Abdel soupira. Comme Chiheb était sous la douche, il s'empara de son téléphone. Il ne se laissa pas le temps d'hésiter, et appela Will sans attendre. Il décrocha au bout de deux sonneries.

Abdel ! Bon sang pourquoi tu ne répondais pas ! Tu ne m'as même pas laissé le temps de répondre !
— Désolé, je ne savais plus où j'en étais. Mais ça va mieux maintenant. Écoute, tu es toujours à l'hôpital ?
Oui.
— Rentre à la maison. J'arrive, et on en discute.
Je ne peux pas laisser Abriel tout seul.
— Je suis sûr qu'il s'inquiète lui aussi pour toi, alors tu ferais mieux de te reposer un peu.

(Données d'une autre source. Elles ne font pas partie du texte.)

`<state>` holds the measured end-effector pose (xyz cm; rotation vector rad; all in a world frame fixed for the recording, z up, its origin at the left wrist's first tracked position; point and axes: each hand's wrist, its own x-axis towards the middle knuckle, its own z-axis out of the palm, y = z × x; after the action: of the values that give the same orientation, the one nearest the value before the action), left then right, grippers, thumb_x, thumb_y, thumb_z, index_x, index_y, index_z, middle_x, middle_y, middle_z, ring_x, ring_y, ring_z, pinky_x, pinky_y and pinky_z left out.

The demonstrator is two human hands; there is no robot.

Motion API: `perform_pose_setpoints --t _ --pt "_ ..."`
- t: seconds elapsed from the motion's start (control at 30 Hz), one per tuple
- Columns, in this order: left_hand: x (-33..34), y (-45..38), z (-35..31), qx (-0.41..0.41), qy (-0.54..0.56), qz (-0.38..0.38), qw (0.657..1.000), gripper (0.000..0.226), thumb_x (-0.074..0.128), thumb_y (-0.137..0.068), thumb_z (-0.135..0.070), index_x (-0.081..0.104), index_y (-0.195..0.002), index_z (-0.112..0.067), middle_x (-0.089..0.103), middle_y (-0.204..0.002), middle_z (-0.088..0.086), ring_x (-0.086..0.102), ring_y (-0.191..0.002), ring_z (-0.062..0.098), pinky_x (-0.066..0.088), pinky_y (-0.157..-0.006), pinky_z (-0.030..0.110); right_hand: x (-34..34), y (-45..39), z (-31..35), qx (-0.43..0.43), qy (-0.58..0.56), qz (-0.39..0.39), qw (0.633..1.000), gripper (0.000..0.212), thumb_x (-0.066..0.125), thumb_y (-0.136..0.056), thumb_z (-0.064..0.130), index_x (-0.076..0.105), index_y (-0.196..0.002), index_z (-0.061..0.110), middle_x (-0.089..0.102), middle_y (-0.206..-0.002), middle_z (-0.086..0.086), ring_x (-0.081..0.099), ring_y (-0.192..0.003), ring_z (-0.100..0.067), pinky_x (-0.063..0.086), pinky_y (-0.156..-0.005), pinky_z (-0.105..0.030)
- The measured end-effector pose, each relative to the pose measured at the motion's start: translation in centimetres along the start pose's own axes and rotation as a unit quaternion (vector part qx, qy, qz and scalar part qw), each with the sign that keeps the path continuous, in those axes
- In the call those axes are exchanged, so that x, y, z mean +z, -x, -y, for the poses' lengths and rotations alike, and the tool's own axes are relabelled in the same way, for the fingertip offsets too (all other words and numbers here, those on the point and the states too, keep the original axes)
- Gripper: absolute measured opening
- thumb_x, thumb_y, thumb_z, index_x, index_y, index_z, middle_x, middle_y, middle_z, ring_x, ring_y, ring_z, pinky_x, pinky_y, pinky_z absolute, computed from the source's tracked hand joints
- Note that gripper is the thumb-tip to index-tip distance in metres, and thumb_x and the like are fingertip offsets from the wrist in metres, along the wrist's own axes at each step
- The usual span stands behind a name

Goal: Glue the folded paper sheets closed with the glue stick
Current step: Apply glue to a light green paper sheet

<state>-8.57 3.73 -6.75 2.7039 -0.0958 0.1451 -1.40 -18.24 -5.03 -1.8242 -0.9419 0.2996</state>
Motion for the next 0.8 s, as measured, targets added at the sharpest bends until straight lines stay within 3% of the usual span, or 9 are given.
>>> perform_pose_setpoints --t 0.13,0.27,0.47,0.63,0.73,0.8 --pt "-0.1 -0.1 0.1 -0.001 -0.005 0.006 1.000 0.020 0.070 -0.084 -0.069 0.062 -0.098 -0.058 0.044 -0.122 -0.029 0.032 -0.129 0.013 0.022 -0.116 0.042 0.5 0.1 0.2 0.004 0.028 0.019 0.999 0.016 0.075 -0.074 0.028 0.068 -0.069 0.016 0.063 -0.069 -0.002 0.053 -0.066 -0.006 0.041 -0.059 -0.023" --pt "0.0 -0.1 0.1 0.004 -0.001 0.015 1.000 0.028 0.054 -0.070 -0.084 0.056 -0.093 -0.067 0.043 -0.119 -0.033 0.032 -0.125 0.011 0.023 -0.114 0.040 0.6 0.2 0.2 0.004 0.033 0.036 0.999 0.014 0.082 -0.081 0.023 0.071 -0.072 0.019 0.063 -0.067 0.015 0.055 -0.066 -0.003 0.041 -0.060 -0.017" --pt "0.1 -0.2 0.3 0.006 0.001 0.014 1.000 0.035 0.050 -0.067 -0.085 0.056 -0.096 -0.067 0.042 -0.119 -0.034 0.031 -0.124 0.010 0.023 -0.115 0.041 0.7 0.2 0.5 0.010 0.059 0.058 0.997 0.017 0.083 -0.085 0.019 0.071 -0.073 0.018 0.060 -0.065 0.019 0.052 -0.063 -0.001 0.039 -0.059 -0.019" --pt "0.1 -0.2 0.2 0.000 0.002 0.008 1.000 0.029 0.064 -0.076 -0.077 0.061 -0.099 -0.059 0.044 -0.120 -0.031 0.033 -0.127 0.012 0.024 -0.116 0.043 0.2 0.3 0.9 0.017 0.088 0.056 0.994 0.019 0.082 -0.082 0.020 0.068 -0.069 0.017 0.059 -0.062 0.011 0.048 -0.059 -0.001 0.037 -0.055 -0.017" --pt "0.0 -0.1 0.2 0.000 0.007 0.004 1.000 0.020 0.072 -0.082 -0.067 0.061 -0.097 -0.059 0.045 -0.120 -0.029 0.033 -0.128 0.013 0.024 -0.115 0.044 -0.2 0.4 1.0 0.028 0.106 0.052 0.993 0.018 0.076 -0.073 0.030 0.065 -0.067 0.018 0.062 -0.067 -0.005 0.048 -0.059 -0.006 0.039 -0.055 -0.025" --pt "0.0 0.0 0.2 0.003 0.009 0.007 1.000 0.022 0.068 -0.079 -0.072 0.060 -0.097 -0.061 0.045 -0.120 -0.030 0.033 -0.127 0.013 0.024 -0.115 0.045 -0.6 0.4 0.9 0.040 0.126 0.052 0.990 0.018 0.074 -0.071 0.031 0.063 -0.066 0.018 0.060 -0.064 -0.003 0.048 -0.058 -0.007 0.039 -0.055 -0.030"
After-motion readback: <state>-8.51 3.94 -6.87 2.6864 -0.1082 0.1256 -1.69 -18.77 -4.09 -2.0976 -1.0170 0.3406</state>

Il y eut un silence, durant lequel Abdel se rongea les ongles, avant que Will ne réponde :

Ok, j'arrive.

Abdel raccrocha, se leva et toqua à la porte de la salle de bain. Il n'entendait plus l'eau couler, Chiheb devait être en train de se sécher.

— Oui !
— Je rentre chez moi parler avec Will, je pense dormir chez moi ! Ne m'attends pas ce soir !
— Ok ! Je suis fier de toi !

Avec un sourire, Abdel laissa ses carnets sur la table, mais repris ses vêtements sales pour les fourrer dans son sac. Il s'habilla de son manteau, et calqua la porte en sortant. Il traversa la ville en direction de chez lui, et arriva devant le vieux bâtiment rénové. Il sorti ses clefs, ouvrit la porte de l'immeuble, puis la porte d'entrée. Il vit aussitôt les chaussures de Will dans l'entrée, retira les siennes et s'avança prudemment dans l'appartement. Il trouva Will sur le canapé, les yeux fermés. Il semblait assoupi. Abdel s'assit doucement à côté de lui, avant de secouer son épaule. Will se réveilla en papillonnant des yeux, semblant perdu. Son regard se posa sur lui, et il parut soulagé.

— Abdel...

Will tenta un sourire, et vint prendre sa main. Abdel, qui l'avait pourtant fait venir, ne savait déjà plus quoi dire. Il avait repassé tant de fois cette discussion dans sa tête que sa mémoire n'était plus fiable. Il s'était embrouillé le cerveau tout seul, et ne savait plus où se trouvait la réalité. Comme il gardait le silence, Will commença :

— Tu sais, tu m'as pris au dépourvu quand tu m'as demandé si ma vie aurait été mieux sans toi. J'ai pensé aux premières fois où l'on s'est vu, au jeune adolescent que tu étais, puis à la joie de te voir tous les jours à la maison. De te voir grandir, découvrir le monde, faire tes propres choix et devenir indépendant. J'ai ressenti une bouffée de joie en repensant à tout ça. Tu n'as jamais été un fardeau pour nous, et je pense pouvoir parler au nom d'Abriel. Ça ne fait que quatre ans qu'on se connaît, mais tu as pris beaucoup de place dans nos vies, et on t'aime de tout notre cœur. Alors ne dis plus jamais que tu as gâché nos vies, ou que tu es responsable de ce qu'il s'est passé. Rien n'est de ta faute Abdel. Tu ne pouvais pas savoir ce qui allait se passer, tu l'as admis toi-même, Fabien t'a trompé. Tu n'aurais rien pu faire.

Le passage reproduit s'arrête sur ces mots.